INSTRUCTIONS TO FOLLOW:
Every entry must be output exactly as it is written.

DATA FOR THE TASK:
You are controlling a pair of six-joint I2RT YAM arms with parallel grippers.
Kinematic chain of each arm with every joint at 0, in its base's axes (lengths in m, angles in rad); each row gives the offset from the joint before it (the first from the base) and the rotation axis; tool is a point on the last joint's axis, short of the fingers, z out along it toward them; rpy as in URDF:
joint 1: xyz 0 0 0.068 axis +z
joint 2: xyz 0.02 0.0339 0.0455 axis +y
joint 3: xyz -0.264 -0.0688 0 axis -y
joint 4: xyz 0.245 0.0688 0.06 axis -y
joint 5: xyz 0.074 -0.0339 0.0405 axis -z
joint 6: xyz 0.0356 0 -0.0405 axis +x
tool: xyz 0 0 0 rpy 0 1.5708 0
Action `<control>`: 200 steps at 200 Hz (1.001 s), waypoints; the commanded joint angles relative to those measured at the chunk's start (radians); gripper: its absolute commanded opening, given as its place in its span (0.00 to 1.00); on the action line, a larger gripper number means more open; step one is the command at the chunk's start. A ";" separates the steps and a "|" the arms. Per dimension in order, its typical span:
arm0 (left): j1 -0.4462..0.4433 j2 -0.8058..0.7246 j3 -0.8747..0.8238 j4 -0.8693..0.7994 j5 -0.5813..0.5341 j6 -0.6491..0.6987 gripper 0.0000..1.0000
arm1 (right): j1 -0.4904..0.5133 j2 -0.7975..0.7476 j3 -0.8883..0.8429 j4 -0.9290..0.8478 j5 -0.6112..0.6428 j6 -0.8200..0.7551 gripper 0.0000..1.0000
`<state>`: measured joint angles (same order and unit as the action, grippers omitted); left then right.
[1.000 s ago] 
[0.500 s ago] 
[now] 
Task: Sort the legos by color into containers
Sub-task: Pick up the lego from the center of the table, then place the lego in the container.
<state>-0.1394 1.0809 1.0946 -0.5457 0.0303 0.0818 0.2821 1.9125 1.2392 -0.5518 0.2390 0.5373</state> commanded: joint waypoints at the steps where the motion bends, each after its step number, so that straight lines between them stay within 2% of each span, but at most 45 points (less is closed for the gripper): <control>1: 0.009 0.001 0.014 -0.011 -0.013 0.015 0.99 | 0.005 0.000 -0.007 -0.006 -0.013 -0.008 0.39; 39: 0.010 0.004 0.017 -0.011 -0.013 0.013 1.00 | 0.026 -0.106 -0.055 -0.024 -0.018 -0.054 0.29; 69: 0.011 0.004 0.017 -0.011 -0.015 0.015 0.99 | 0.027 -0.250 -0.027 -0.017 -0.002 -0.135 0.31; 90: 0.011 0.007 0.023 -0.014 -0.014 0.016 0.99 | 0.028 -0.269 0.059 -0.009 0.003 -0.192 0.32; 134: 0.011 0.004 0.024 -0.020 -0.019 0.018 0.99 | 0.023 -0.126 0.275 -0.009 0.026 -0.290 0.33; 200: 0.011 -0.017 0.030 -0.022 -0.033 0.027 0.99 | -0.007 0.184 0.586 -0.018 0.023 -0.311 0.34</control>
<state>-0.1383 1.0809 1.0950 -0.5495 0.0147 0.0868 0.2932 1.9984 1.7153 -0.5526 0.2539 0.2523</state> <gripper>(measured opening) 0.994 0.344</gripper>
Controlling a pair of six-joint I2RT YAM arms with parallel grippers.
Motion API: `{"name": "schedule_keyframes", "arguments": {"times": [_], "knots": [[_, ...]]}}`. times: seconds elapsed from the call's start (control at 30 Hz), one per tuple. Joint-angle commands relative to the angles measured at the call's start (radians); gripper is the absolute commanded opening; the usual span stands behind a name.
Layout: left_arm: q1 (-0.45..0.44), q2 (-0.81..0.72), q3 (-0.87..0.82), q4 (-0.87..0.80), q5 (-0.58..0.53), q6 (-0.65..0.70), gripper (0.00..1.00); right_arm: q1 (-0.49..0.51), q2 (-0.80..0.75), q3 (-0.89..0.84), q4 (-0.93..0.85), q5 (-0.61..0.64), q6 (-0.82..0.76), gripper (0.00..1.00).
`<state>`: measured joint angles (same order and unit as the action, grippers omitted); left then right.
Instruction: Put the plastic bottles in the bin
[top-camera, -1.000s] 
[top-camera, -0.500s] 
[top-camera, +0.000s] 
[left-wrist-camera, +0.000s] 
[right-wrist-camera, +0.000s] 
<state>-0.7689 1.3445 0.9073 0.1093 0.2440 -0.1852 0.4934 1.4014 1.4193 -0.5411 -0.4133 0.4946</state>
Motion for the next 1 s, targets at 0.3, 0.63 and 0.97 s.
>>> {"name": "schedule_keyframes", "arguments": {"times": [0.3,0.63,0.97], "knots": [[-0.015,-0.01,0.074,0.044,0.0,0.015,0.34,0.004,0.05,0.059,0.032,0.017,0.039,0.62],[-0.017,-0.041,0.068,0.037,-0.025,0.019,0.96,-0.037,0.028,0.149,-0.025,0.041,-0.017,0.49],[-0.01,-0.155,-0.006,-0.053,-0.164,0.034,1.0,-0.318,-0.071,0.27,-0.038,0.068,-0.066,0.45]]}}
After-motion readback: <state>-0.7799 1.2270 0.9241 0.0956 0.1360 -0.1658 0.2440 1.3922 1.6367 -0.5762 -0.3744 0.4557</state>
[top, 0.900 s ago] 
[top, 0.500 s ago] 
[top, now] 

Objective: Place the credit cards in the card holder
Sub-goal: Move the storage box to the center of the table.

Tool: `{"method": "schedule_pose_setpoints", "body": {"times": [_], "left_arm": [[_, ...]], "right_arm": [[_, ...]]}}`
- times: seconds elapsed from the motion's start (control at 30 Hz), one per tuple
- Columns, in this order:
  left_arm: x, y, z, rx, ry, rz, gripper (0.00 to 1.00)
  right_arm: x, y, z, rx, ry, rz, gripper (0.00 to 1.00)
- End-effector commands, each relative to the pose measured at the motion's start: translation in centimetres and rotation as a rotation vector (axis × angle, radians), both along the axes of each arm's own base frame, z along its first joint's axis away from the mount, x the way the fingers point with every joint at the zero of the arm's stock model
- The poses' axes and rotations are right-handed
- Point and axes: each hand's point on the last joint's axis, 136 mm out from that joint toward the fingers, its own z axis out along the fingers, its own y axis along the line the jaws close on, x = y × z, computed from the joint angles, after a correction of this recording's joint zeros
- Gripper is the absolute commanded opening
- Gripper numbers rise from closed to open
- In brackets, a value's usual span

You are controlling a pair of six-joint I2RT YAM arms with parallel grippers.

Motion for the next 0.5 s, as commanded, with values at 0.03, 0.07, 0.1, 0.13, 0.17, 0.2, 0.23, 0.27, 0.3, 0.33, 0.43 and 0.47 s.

SOLUTION TO THIS TASK:
You are controlling a pair of six-joint I2RT YAM arms with parallel grippers.
Kinematic chain of each arm with every joint at 0, in its base's axes (lengths in m, angles in rad); each row gives the offset from the joint before it (the first from the base) and the rotation axis; tool is a point on the last joint's axis, short of the fingers, z out along it toward them; rpy as in URDF:
joint 1: xyz 0 0 0.068 axis +z
joint 2: xyz 0.02 0.0339 0.0455 axis +y
joint 3: xyz -0.264 -0.0688 0 axis -y
joint 4: xyz 0.245 0.0688 0.06 axis -y
joint 5: xyz 0.074 -0.0339 0.0405 axis -z
joint 6: xyz 0.0356 0 -0.0405 axis +x
tool: xyz 0 0 0 rpy 0 1.5708 0
Action `<control>`: 200 steps at 200 Hz (1.001 s), waypoints; the commanded joint angles relative to those measured at the chunk's start (radians); gripper: its absolute commanded opening, given as its place in its span (0.00 to 1.00); on the action line, a larger gripper number means more open; step one is the command at the chunk's start. A ";" separates the steps and a "|" the arms. Per dimension in order, its typical span:
arm0 (left): j1 -0.4462..0.4433 j2 -0.8058..0.7246 j3 -0.8747..0.8238 j4 -0.8693..0.7994 j5 -0.5813..0.5341 j6 -0.6491..0.6987 gripper 0.0000..1.0000
arm1 (right): j1 -0.4904..0.5133 j2 -0.7975..0.7476 j3 -0.8883..0.8429 j4 -0.9290..0.8478 j5 -0.6112..0.6428 j6 -0.8200..0.7551 gripper 0.0000..1.0000
`<state>`: measured joint angles (same order and unit as the action, grippers omitted); left then right.
[1.000 s ago] 
[0.500 s ago] 
[now] 
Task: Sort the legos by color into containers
Sub-task: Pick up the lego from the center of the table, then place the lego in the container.
<state>-0.1394 1.0809 1.0946 -0.5457 0.0303 0.0818 0.2821 1.9125 1.2392 -0.5518 0.2390 0.5373</state> commanded: joint waypoints at the steps where the motion bends, each after its step number, so that straight lines between them stay within 2% of each span, but at most 45 points (less is closed for the gripper): <control>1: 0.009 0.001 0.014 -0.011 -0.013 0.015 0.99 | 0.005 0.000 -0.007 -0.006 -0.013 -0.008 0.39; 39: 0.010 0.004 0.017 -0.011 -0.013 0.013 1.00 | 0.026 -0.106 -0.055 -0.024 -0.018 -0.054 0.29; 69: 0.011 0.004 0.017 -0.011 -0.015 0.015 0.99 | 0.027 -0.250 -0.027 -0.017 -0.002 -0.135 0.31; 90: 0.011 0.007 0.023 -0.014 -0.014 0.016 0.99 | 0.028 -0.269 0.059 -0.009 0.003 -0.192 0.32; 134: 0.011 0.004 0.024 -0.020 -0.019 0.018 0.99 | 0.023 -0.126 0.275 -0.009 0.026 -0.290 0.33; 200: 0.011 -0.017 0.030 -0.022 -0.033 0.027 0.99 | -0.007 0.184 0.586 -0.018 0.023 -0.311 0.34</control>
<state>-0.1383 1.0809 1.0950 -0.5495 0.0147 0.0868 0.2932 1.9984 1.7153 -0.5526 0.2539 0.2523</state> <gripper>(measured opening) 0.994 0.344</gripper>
Controlling a pair of six-joint I2RT YAM arms with parallel grippers.
Motion API: `{"name": "schedule_keyframes", "arguments": {"times": [_], "knots": [[_, ...]]}}`. times: seconds elapsed from the call's start (control at 30 Hz), one per tuple. Joint-angle commands relative to the angles measured at the call's start (radians); gripper is the absolute commanded opening; the usual span stands behind a name.
Layout: left_arm: q1 (-0.45..0.44), q2 (-0.81..0.72), q3 (-0.87..0.82), q4 (-0.87..0.80), q5 (-0.58..0.53), q6 (-0.65..0.70), gripper (0.00..1.00); right_arm: q1 (-0.49..0.51), q2 (-0.80..0.75), q3 (-0.89..0.84), q4 (-0.93..0.85), q5 (-0.61..0.64), q6 (-0.82..0.76), gripper (0.00..1.00).
`<state>`: measured joint angles (same order and unit as the action, grippers omitted); left then right.
Instruction: Put the plastic bottles in the bin
[top-camera, -1.000s] 
[top-camera, -0.500s] 
[top-camera, +0.000s] 
[left-wrist-camera, +0.000s] 
[right-wrist-camera, +0.000s] 
<state>-0.7689 1.3445 0.9073 0.1093 0.2440 -0.1852 0.4934 1.4014 1.4193 -0.5411 -0.4133 0.4946</state>
Motion for the next 1 s, targets at 0.3, 0.63 and 0.97 s.
>>> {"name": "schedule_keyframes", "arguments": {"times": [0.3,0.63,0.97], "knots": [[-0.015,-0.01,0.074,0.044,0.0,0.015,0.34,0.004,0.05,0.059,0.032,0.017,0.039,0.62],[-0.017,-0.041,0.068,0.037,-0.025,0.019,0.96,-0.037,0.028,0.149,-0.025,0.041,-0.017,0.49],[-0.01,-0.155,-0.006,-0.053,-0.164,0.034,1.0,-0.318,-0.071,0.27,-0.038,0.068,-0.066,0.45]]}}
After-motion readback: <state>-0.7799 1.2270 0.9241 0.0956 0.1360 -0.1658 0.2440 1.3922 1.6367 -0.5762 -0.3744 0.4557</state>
[top, 0.900 s ago] 
[top, 0.500 s ago] 
[top, now] 

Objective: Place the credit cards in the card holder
Sub-goal: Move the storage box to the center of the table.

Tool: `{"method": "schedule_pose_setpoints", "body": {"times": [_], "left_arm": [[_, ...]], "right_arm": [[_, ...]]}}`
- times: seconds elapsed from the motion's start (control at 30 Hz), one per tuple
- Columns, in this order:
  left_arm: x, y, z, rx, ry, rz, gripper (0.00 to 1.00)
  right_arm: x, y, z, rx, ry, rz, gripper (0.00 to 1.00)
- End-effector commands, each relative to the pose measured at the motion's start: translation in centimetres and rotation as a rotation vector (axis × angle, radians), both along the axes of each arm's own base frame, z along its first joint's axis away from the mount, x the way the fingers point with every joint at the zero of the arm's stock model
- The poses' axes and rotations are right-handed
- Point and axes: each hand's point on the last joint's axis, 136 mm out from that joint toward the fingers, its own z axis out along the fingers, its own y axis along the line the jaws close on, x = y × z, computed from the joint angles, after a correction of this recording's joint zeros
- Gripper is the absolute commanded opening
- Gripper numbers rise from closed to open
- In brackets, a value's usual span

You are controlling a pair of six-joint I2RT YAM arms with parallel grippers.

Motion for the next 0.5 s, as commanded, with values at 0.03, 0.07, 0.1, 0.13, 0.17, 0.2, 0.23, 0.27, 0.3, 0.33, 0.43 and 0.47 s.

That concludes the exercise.